10 things to teach your daughter about her body

10 things to teach your daughter about her body
August 11 08:19 2016

Puberty can be a very strange, confusing and embarrassing stage of life and it is the responsibility of parents to help their children go through this stage without any fear, confusion and/or embarrassment. For daughters, the changes in the body are more obvious and a bit more complicated. Therefore, it is very important for parents to help their daughters as much as they can before they get some wrong idea from an unreliable source (e.g. friends).

It is quite common for parents to feel shy, uncomfortable, embarrassed or a bit unqualified to talk to their daughters about their body. But the bad news is that they can and will get answers from somewhere, so it is your job to make sure that what she knows is complete and true. You should try to make scenarios for your daughter in order for her to understand the values and perspectives of your family.
The thing is that many parents feel uncomfortable confronting their daughter because they don’t know where to start, how to deal with sensitive issues, what to talk about and what not to. Parents are also unsure about how much should a daughter at a certain age should know, thus, rises the problem.

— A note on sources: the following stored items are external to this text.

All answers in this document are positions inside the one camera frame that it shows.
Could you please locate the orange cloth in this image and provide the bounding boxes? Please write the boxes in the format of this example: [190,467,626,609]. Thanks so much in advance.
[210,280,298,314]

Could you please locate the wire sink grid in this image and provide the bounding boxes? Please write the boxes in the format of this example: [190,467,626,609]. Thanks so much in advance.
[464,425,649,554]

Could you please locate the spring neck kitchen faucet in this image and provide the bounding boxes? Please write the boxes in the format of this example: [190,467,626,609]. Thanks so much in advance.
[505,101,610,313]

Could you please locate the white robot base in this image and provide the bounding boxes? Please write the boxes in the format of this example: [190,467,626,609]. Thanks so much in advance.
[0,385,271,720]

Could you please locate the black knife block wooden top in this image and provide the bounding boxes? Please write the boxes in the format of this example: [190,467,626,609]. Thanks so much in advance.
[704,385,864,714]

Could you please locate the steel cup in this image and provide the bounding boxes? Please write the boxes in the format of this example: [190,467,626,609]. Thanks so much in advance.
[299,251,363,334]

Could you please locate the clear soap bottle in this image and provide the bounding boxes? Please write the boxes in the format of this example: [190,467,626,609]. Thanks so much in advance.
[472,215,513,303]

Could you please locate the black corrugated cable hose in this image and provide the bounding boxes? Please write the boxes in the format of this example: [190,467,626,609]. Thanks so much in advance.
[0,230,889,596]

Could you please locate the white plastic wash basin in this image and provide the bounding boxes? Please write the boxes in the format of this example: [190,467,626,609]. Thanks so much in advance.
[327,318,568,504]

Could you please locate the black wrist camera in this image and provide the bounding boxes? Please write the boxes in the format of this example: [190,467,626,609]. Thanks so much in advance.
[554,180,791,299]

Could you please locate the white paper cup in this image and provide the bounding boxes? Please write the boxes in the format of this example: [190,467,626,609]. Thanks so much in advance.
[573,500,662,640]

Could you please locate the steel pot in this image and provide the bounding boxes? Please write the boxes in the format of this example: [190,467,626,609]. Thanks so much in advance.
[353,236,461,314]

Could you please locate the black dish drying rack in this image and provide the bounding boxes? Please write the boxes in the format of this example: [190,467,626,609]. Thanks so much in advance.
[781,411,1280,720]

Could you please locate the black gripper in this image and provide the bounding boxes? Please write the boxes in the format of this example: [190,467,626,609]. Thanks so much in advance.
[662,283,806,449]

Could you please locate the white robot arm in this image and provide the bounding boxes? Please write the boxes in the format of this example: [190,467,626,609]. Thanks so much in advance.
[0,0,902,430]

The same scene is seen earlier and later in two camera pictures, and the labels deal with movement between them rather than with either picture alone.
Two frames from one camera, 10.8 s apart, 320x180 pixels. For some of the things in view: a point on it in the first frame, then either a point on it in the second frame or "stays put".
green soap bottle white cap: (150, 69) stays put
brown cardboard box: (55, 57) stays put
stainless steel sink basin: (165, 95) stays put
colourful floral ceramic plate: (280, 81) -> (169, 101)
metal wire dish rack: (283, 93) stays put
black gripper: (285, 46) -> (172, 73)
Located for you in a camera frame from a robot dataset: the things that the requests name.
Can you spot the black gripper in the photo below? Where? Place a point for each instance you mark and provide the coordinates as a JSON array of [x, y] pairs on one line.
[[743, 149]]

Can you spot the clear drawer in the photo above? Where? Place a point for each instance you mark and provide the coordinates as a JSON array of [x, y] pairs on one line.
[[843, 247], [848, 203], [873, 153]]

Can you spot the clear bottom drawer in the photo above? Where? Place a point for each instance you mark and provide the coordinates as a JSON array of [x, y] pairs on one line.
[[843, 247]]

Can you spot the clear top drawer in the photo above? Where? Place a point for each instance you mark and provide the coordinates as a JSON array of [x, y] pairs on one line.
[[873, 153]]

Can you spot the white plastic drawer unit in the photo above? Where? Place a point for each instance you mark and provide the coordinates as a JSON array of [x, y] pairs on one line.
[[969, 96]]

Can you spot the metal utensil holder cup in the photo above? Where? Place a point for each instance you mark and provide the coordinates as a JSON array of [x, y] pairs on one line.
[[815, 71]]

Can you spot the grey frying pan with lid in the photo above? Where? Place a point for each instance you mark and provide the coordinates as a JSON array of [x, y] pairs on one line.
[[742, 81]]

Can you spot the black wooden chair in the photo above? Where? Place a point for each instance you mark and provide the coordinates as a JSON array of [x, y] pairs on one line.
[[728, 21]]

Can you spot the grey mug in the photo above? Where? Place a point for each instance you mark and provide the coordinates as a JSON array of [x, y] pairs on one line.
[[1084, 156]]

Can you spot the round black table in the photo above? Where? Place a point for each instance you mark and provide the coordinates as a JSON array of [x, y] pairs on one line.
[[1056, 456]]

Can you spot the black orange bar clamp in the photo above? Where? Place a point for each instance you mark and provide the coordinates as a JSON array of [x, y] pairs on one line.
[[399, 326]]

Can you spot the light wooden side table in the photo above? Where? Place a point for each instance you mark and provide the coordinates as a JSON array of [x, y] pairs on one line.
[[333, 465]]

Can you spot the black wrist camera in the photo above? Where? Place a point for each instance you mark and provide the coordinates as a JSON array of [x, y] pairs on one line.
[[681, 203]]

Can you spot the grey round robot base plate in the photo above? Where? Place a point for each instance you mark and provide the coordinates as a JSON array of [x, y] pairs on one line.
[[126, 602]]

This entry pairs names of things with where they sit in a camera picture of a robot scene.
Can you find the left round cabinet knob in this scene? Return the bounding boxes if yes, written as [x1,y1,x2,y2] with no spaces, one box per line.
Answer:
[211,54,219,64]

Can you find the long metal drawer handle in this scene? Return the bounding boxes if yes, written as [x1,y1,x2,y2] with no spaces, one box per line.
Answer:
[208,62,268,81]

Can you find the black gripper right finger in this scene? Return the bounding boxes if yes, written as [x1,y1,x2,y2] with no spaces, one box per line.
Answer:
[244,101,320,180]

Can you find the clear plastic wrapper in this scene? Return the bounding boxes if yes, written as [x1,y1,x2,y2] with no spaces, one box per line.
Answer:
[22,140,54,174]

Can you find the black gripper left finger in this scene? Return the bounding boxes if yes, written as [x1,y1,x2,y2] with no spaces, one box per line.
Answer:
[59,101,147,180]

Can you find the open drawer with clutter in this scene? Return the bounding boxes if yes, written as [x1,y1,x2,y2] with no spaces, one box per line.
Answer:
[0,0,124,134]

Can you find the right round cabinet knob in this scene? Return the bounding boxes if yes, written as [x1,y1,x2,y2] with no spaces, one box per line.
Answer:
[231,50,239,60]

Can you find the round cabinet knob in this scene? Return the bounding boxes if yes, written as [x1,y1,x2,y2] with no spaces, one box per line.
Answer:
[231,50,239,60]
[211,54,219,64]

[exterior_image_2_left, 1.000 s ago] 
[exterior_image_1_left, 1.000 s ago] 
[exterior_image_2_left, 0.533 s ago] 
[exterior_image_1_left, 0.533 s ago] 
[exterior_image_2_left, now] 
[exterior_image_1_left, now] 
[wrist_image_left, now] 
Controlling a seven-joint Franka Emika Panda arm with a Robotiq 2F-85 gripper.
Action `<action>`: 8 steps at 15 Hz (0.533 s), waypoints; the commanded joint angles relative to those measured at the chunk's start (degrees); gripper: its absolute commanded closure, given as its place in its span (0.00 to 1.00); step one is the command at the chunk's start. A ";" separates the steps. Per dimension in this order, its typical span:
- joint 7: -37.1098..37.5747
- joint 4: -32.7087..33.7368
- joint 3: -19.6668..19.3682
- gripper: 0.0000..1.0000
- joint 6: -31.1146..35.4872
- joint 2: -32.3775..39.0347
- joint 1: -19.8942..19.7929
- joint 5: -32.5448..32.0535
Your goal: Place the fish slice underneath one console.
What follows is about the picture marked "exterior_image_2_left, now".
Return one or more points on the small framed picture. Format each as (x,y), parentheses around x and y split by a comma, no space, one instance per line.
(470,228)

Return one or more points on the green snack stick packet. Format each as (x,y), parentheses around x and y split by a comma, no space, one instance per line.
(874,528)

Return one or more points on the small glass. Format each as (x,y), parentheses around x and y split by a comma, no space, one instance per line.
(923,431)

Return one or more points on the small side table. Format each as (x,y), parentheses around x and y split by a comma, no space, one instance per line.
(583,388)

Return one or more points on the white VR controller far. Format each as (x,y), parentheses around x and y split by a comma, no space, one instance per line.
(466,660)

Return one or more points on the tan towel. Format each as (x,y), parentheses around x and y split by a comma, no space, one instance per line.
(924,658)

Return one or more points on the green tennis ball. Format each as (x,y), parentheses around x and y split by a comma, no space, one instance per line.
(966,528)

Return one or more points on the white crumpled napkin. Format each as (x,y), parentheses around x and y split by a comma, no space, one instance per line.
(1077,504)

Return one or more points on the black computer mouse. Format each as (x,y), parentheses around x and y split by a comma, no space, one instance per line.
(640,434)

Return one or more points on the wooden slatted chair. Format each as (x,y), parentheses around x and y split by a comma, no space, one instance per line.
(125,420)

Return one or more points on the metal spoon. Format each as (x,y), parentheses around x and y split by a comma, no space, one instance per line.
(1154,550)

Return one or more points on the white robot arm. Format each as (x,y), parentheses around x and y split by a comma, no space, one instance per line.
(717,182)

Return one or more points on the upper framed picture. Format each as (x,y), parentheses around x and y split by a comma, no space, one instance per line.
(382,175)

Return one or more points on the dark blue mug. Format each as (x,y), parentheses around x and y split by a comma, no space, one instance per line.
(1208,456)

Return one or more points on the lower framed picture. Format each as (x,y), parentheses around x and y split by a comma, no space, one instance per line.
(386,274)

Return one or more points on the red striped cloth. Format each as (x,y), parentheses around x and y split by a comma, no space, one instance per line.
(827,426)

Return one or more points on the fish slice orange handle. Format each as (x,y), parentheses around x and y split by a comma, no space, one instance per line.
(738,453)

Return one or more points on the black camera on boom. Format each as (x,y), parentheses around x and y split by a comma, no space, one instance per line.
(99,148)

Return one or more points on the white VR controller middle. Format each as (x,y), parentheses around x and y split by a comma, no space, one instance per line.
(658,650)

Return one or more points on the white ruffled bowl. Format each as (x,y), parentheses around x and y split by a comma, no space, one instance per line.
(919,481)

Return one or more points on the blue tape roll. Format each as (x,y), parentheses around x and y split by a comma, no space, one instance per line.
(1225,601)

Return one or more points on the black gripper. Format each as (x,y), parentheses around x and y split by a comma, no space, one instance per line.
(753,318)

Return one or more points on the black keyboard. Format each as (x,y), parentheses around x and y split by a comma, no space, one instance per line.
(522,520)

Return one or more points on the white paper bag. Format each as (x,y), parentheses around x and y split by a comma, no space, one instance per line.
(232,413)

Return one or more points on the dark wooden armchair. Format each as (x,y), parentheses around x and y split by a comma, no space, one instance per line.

In order for you to be more confident regarding this issue, below are mentioned ten things a daughter should know about her changing body:

 

1. Bodies come in different shapes and sizes

The media nowadays can give wrong ideas to children about the unrealistic and ideal bodies which should be taken in account. As a parent you should focus more on her health than her physical appearance. If you obsess over the physical appearance, may it be hers or your own, your daughter is sure to pick it up and might get the wrong idea and develop the same obsession putting her health in danger. Rather, you should be focused on teaching her about hygiene and her bodily health rather than the shape of her body.

 

2. Be active and try new things

Try to encourage her to be active and be a part of things as it makes the body as well as the mind feel good and productive. You should try to refrain from thinking her about her weight and the shape of her body because at a young age it of less important than her health.

 

3. Take care of it, from head—and brain—to toe

Your daughter should learn to adopt healthy eating habits. She should be active, and get enough sleep for her body to grow healthy. You should play a part in encouraging your daughter to eat three regular meals as well as two healthy snacks, five fruits and vegetables, everyday. Carbonated drinks and sugary beverages should be avoided as much as possible. Parents should always keep in mind that the personal hygiene and safety of their daughter is of greater importance than her physical appearance.

 

4. How it works

Your daughter should know that the human body is a beautiful creation of God but at times certain smells and noises may emerge that may not be pleasing. They should know that it is perfectly normal. You should teach your daughter about the different but perfectly normal parts of her body that may include vagina, pelvic region and the bladder. You can be general and abstract to avoid unwanted shyness but parents are encouraged to use the correct terms in order to avoid any confusion. This will help your daughter feel more comfortable with her body and in turn be more confident.
5. Change and puberty

You should be prepared to tell your daughter about the changes the happen to her body before they actually happen. This is very important because the changes can be too obvious and complicated that a girl surely needs someone for help at that time, and that someone should be her parent/guardian. This will make her less embarrassed and ashamed of her body. Reproductive health and menstruation can be important health topics to count a few.

 

6. Sex and sexuality

You should be confident in talking to your daughter about how to respect her body and talk about sex as a healthy and loving relationship with someone you truly love and trust.

 

7. Privacy in person and online

Parents should keep in mind that respecting your daughter’s privacy holds as much importance as all the above. But keeping in mind it is also important to keep in track of what is happening with her physically and socially. With the social media almost taking over our lives it is important for your daughter to know the responsibility of using social media. Try not to impose yourself on her and make her learn in her own terms what to share and what not to share online. You should be with her while she’s on social media in order for you to know who is she interacting with and what she is posting online. There should be a limit to her screen time.

 

8. Care for and protect yourself

Parents should teach their daughters to seek help from adults they trust when in times of distress and discomfort. They should be able to tell adults if they are being bullied or if someone is being mean to them. They should also know when to say “No” and how much personal information to share depending on the person they are talking to.

 

9. Use appropriate books

Information regarding her body and transformation can be gathered from a great many sources. This can be from her pediatrician, her teachers or her books (such as kids’ health). You should leave age-appropriate books for her to read but make sure you read it to find out what kind of information is provided because you should know that there are bad books which should be avoided.

 

10. Don’t compliment her (solely on) her appearance

As mentioned earlier, you should try to focus less on her physical appearance and how she looks and focus more on her upbringing, health and the way she deals with other people.